◆ **PROBLEM DETAILS**:
Search the records for the word "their" and copy every line in which it occurs.

Records drawn from a dataset:
········
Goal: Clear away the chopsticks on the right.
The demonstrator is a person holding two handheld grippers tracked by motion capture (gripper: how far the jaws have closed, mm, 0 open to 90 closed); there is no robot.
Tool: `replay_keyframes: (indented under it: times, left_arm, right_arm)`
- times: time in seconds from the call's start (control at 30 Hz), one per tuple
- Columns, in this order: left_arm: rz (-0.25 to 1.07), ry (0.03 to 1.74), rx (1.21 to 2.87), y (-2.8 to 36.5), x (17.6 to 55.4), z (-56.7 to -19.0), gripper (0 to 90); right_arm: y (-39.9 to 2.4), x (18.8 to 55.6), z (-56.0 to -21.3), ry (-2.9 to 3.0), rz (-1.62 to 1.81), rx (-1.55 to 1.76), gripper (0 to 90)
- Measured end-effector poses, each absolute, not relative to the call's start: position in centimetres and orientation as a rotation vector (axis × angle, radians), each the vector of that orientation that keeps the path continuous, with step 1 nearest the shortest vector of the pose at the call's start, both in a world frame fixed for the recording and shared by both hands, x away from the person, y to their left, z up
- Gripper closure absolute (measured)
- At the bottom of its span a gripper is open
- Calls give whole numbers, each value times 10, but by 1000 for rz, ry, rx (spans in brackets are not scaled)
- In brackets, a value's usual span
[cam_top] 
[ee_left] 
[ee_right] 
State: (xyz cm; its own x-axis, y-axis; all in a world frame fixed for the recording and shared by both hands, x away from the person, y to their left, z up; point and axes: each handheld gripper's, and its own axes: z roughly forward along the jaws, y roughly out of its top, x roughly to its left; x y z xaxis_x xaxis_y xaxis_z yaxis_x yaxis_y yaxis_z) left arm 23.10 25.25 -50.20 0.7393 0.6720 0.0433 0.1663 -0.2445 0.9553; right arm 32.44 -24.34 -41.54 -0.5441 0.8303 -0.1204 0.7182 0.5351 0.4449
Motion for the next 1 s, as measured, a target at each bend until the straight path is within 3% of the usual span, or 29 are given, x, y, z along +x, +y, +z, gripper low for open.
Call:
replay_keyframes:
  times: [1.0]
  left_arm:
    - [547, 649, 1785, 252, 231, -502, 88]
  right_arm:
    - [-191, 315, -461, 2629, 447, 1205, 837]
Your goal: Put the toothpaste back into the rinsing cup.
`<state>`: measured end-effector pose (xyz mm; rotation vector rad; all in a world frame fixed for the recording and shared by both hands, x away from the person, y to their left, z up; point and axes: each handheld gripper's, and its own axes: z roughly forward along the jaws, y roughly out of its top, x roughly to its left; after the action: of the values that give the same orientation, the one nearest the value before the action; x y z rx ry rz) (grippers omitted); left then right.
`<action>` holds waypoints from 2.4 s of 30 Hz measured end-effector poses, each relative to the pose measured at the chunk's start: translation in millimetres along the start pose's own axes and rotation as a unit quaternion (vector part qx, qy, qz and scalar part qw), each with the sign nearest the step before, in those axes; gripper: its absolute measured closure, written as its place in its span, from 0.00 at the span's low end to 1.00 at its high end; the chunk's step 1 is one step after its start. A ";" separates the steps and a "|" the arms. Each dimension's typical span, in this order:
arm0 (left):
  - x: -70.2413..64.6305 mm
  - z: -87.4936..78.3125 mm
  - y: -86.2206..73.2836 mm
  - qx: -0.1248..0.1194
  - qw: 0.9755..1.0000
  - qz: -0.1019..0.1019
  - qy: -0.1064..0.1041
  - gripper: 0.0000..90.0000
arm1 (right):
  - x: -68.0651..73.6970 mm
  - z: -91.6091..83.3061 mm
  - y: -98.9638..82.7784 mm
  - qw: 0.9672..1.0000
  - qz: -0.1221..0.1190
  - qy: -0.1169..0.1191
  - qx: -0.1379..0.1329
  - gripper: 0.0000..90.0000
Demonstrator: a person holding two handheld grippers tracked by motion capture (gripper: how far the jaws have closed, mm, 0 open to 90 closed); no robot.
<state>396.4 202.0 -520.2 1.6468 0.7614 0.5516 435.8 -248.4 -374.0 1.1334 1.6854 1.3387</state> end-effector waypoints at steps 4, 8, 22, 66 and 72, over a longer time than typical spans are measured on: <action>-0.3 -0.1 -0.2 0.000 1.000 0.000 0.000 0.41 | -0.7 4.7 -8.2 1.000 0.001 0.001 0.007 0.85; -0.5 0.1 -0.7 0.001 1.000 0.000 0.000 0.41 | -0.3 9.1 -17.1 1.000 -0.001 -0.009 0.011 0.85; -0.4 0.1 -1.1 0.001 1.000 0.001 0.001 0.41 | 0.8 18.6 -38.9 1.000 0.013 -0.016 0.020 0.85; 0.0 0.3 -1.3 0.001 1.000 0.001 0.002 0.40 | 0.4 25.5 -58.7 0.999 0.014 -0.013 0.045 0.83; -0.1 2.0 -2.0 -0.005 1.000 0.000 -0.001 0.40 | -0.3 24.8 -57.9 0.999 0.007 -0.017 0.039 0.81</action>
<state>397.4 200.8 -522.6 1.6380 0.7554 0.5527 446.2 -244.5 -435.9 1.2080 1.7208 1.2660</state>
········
◆ **COMPLETED TASK**:
- Measured end-effector poses, each absolute, not relative to the call's start: position in centimetres and orientation as a rotation vector (axis × angle, radians), each the vector of that orientation that keeps the path continuous, with step 1 nearest the shortest vector of the pose at the call's start, both in a world frame fixed for the recording and shared by both hands, x away from the person, y to their left, z up
State: (xyz cm; its own x-axis, y-axis; all in a world frame fixed for the recording and shared by both hands, x away from the person, y to their left, z up; point and axes: each handheld gripper's, and its own axes: z roughly forward along the jaws, y roughly out of its top, x roughly to its left; x y z xaxis_x xaxis_y xaxis_z yaxis_x yaxis_y yaxis_z) left arm 23.10 25.25 -50.20 0.7393 0.6720 0.0433 0.1663 -0.2445 0.9553; right arm 32.44 -24.34 -41.54 -0.5441 0.8303 -0.1204 0.7182 0.5351 0.4449
`<state>`: measured end-effector pose (xyz mm; rotation vector rad; all in a world frame fixed for the recording and shared by both hands, x away from the person, y to their left, z up; point and axes: each handheld gripper's, and its own axes: z roughly forward along the jaws, y roughly out of its top, x roughly to its left; after the action: of the values that give the same orientation, the one nearest the value before the action; x y z rx ry rz) (grippers omitted); left then right.

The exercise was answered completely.